# Will too much light burn Java Ferns?



## houseofcards (Mar 21, 2009)

Miami Fire said:


> I have a 55g w/ 78w of vho light, c02 and no aerators. Is this too much light for the JF? The leaves have brown tips, edges and small dots.


No

Although JF is a lowlight plant that simply means it will grow in lowlight, but it's no different than most plants in that if you provide highlight, co2 and nutrients they will grow faster. I have JF directly under 4wpg CF and its grows great. Is the plant new? Original leaves will many times not survive transition to a new setup.


----------



## Miami Fire (Sep 22, 2010)

Yes I have a new setup, 2 months old. Do you have pictures of your JF? 

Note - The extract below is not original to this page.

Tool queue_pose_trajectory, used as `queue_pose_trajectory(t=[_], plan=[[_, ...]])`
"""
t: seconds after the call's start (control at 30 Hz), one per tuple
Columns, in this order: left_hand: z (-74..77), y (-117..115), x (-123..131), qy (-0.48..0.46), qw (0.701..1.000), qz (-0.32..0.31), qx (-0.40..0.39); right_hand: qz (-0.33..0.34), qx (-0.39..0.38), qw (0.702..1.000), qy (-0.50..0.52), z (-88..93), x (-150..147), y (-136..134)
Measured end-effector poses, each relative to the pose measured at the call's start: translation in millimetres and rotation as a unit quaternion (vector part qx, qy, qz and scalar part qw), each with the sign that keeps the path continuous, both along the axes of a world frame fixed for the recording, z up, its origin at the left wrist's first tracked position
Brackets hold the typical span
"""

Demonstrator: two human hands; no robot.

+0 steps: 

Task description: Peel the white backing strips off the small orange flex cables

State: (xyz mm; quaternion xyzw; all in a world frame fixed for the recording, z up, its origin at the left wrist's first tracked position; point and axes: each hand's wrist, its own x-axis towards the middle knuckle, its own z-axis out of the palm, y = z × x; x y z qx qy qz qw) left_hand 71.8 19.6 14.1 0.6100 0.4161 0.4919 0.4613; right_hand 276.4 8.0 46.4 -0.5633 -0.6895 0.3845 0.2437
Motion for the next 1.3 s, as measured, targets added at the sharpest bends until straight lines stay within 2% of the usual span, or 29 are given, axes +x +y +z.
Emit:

I am getting new growth on the leaf tips and at the root level. How long before JF to settle in and show a lush green? What is your feeding schedule and what products?


----------



## houseofcards (Mar 21, 2009)

This was taking during a water change, directly under my 4wpg lighting system. You could see no burns, just healthy JF. If you have leaves that are damaged and or brown you should cut them off at the rhizome and let new leaves come out.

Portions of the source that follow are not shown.